Jing Guo, et al.  found that cartilage, and synovial, cell apoptosis in the OA group negatively correlated with TGF-β1 expression, high TGF-β1 high expression in the OA group may negatively regulate cartilage, and synovial, cell apoptosis generation, and delay osteoarthritis onset and progression. Ming Chen, et al..  found that knee osteoarthritis (KOA) patient synovial fluid TGF-β1 levels were significantly negatively correlated with KOA stages. KOA patient synovial fluid TGF-β1 levels at the middle and advanced stages was significantly lower than that in the control group (p < 0.05). Compared to the healthy control group, early-stage KOA patient synovial fluid TGF-β1 levels werenot statistically significant (p < 0.05). TGF-β1 might protect, and repair, osteoarthritis and it was a measure for disease severity. This study divided PKOA was into mild and severe. The experiments concluded that the differences were not statistically significant comparing genotype and allele frequency of the two groups. The -509C/T gene polymorphism was not associated with PKOA severity.
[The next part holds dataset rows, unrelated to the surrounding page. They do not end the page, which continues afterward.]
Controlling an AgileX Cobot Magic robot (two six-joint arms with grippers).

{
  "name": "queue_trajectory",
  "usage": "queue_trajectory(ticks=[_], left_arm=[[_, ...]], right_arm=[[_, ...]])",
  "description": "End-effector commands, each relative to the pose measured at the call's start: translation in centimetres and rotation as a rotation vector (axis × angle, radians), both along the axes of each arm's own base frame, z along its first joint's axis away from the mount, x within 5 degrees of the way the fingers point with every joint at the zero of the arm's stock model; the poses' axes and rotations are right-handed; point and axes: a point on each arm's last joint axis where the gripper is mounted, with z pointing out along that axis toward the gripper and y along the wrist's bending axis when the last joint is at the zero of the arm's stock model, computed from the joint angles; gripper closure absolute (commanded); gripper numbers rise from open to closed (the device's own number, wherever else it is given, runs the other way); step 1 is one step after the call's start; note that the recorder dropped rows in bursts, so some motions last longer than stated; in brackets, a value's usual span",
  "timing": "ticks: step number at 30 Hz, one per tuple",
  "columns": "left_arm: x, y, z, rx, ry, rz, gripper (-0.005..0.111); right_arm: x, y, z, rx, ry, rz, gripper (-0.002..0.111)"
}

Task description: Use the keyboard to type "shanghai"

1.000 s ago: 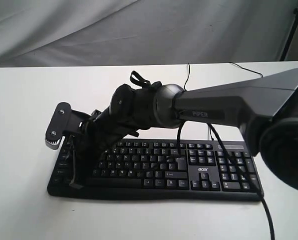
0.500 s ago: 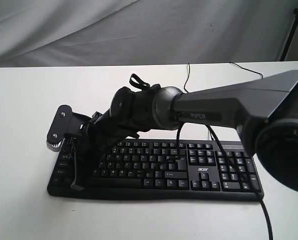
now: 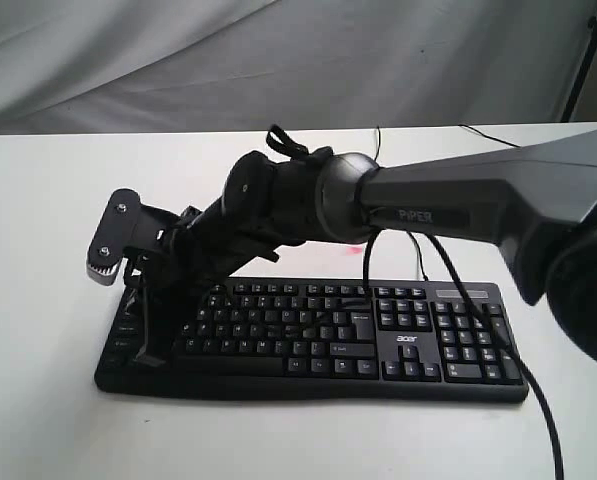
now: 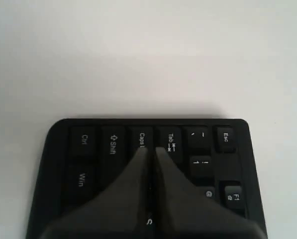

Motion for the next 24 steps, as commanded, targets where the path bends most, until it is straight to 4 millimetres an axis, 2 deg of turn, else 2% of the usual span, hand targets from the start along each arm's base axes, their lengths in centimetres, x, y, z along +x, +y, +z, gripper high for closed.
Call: queue_trajectory(ticks=[1, 10, 17, 24], left_arm=[[0.0, 0.0, -0.2, -0.004, 0.004, -0.004, 0.106], [0.0, 0.0, -0.2, -0.004, 0.004, -0.004, 0.106], [0.0, 0.0, -0.2, -0.004, 0.004, -0.004, 0.106], [0.0, 0.0, -0.2, -0.004, 0.004, -0.004, 0.106]], right_arm=[[0.2, -0.7, 0.6, -0.013, -0.003, 0.021, 0.108], [0.4, -2.5, 0.2, -0.04, 0.075, 0.059, 0.108], [0.1, -4.0, 1.0, -0.054, 0.083, 0.078, 0.108], [-2.0, -8.5, 1.0, -0.122, 0.032, 0.038, 0.108]])
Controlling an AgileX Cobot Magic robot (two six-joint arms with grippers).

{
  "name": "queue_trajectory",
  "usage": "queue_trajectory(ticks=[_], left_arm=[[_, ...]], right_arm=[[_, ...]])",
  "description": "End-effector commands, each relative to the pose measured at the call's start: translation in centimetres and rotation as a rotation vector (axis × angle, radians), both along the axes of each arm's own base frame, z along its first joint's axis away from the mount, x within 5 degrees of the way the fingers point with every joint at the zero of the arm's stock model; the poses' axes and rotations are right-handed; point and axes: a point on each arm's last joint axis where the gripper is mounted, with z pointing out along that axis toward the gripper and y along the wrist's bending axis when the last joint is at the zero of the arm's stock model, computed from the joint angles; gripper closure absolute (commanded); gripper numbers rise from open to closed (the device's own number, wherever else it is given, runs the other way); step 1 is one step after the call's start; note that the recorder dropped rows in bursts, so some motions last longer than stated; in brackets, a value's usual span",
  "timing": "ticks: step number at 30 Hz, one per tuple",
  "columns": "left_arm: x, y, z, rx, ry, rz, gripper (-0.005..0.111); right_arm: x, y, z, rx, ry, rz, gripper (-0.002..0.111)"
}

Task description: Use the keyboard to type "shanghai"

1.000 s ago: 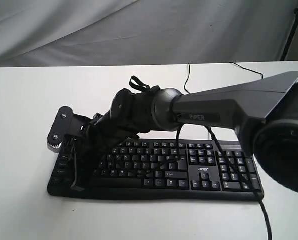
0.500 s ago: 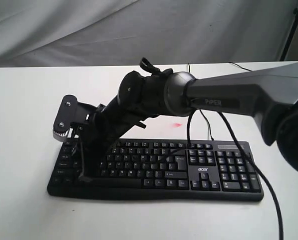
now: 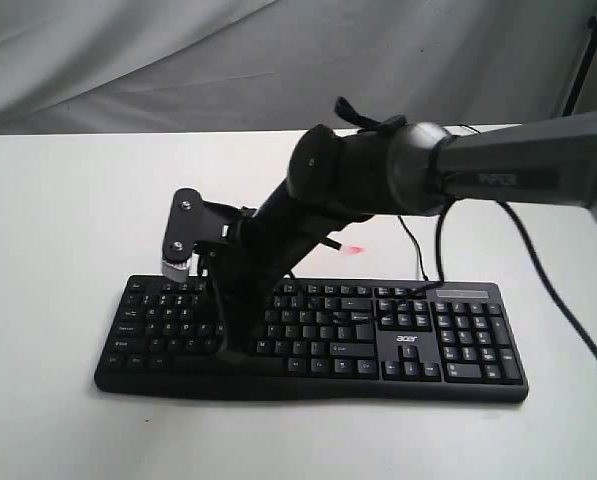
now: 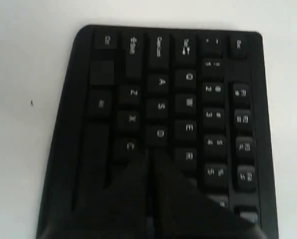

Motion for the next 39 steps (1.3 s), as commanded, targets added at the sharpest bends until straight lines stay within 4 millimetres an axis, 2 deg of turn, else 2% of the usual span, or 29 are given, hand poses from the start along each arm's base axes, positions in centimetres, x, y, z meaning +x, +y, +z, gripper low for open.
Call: queue_trajectory(ticks=[1, 5, 10, 14, 23, 39], left_arm=[[0.0, 0.0, -0.2, -0.004, 0.004, -0.004, 0.106], [0.0, 0.0, -0.2, -0.004, 0.004, -0.004, 0.106], [0.0, 0.0, -0.2, -0.004, 0.004, -0.004, 0.106], [0.0, 0.0, -0.2, -0.004, 0.004, -0.004, 0.106], [0.0, 0.0, -0.2, -0.004, 0.004, -0.004, 0.106], [0.0, 0.0, -0.2, -0.004, 0.004, -0.004, 0.106]], right_arm=[[-1.1, -3.2, 0.3, -0.043, -0.068, -0.02, 0.108], [-1.4, -5.1, 1.3, -0.027, -0.045, 0.002, 0.108], [-1.1, -6.3, 1.9, 0.03, -0.023, -0.012, 0.108], [-1.1, -6.2, 1.6, 0.06, -0.012, -0.011, 0.108], [-0.5, -6.2, -0.7, 0.035, -0.005, -0.031, 0.108], [0.0, -6.4, -1.8, 0.009, -0.026, -0.061, 0.108]])
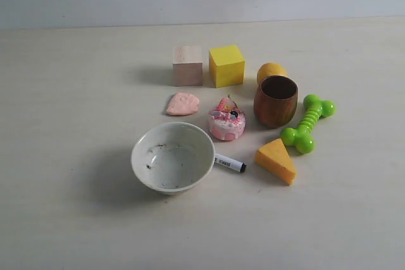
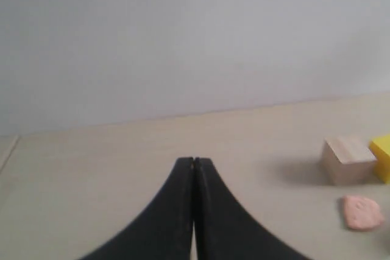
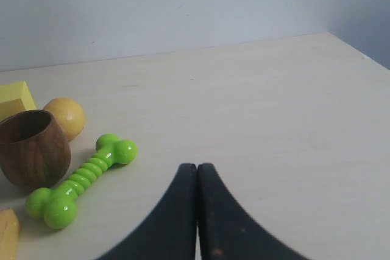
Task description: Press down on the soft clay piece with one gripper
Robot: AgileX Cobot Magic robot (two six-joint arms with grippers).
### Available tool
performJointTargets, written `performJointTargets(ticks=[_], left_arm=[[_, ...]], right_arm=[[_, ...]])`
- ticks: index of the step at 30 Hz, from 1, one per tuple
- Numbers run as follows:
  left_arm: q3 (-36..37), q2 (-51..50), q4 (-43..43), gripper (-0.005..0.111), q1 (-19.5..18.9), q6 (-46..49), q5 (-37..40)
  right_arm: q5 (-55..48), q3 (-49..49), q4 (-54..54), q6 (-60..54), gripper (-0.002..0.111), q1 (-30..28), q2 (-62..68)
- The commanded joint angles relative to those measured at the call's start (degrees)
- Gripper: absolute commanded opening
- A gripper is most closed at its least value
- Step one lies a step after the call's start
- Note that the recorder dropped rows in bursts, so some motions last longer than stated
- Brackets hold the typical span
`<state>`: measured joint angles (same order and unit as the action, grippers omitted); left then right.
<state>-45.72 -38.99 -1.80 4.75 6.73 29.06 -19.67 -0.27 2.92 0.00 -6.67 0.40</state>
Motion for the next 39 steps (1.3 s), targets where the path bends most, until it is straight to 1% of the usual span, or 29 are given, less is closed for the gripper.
performJointTargets(ticks=[1,4,12,16,19,22,23,26,28,30,34,39], left_arm=[[-2.2,-5.9,-8.1,0.000,5.2,6.5,2.8],[-3.0,-7.9,-11.7,0.000,6.4,6.5,2.7],[-2.9,-8.4,-17.4,0.000,6.4,6.4,-2.5],[-3.0,-10.0,-26.0,0.000,6.4,6.8,-5.4],[-5.9,-15.5,-26.1,0.000,6.6,11.6,0.1],[-11.2,-23.3,-27.7,0.000,7.2,14.2,7.2],[-13.4,-27.3,-27.5,0.000,8.5,14.3,9.2],[-16.3,-34.7,-26.2,0.000,13.0,14.3,9.8],[-18.2,-39.8,-23.8,0.000,16.6,13.9,9.8],[-19.8,-42.6,-22.7,0.000,18.3,13.7,10.4],[-25.2,-51.4,-21.5,0.000,22.1,13.5,14.0],[-31.5,-58.2,-18.3,0.000,23.9,11.2,18.5]], right_arm=[[0.5,0.3,-0.2,0.0,0.000,0.0,-0.4],[0.5,0.3,-0.2,0.0,0.000,0.0,-0.4],[0.5,0.3,-0.2,0.0,0.000,0.0,-0.4],[0.5,0.3,-0.2,0.0,0.000,0.0,-0.4],[0.5,0.3,-0.2,0.0,0.000,0.0,-0.4],[0.5,0.3,-0.2,0.0,0.000,0.0,-0.4],[0.5,0.3,-0.2,0.0,0.000,0.0,-0.4],[0.5,0.3,-0.2,0.0,0.000,0.0,-0.4],[0.5,0.3,-0.2,0.0,0.000,0.0,-0.4],[0.5,0.3,-0.2,0.0,0.000,0.0,-0.4],[0.5,0.3,-0.2,0.0,0.000,0.0,-0.4],[0.5,0.3,-0.2,0.0,0.000,0.0,-0.4]])
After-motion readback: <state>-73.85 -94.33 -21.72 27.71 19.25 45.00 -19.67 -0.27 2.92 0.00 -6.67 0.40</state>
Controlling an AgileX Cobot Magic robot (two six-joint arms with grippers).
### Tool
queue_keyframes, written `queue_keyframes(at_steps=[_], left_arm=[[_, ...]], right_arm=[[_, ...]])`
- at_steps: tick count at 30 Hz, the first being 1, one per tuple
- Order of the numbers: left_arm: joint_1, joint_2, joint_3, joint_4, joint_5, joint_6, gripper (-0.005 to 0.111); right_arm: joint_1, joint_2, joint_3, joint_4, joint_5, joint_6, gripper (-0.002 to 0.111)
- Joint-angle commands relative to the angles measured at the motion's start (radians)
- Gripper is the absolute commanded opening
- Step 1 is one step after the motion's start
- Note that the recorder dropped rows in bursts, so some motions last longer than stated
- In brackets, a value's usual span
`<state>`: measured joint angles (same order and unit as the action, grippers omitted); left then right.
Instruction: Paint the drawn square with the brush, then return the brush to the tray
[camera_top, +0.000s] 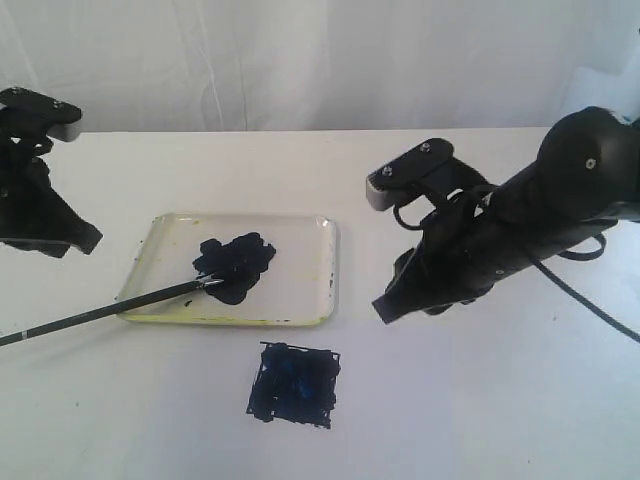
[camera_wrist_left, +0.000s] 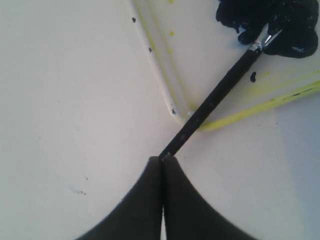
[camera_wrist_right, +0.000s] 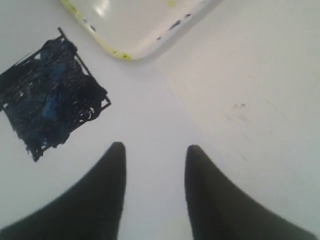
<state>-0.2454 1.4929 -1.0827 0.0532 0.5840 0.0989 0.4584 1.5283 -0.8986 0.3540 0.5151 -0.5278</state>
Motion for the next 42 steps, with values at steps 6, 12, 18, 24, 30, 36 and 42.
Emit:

The differences in the findings may relate to the sample quantity and size, different regions, ethic groups, and studied-population genetic heterogeneity PKOA is a complicated pathological process involving multi-gene inheritance. Genetic heterogeneity, environmental factors, synergy between genetic factors, and other complicated factors might affect PKOA and warrant further study.
This work was supported by grants from the Science & Technology Program of the Department of Science and Technology of Hunan Province (program number: 2013FJ3152) and the program of Hunan Academy of Traditional Chinese Medicine (program number: 201224).
The authors declare no conflict of interests.